#### [Task directions]
Note every line in the entries that contains the string "gripper", and copy it.

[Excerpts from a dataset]
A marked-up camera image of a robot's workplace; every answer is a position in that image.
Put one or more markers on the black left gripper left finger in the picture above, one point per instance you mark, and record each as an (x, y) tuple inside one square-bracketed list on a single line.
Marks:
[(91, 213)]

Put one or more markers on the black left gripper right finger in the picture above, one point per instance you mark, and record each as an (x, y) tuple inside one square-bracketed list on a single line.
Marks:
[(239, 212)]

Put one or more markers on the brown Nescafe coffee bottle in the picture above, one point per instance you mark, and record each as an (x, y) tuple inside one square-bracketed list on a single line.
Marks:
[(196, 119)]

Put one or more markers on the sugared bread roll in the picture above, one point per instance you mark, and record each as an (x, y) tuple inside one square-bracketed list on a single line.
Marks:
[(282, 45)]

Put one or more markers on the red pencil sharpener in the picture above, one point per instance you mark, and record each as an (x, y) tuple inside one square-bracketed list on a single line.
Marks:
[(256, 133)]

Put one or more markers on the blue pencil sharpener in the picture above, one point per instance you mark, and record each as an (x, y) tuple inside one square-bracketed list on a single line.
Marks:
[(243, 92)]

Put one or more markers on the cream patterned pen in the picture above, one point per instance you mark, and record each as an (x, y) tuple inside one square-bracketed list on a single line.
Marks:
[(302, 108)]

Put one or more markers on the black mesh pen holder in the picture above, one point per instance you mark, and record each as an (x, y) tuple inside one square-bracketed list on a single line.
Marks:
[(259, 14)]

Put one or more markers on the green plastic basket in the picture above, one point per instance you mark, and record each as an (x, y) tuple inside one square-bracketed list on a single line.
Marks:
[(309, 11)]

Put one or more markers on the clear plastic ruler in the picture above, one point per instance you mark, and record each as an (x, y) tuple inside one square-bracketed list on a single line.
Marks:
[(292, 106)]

#### [Response below]
Put one or more markers on the black left gripper left finger in the picture above, one point per instance you mark, and record each as an (x, y) tuple inside one square-bracketed list on a single line.
Put one or more markers on the black left gripper right finger in the picture above, one point per instance you mark, and record each as an (x, y) tuple inside one square-bracketed list on a single line.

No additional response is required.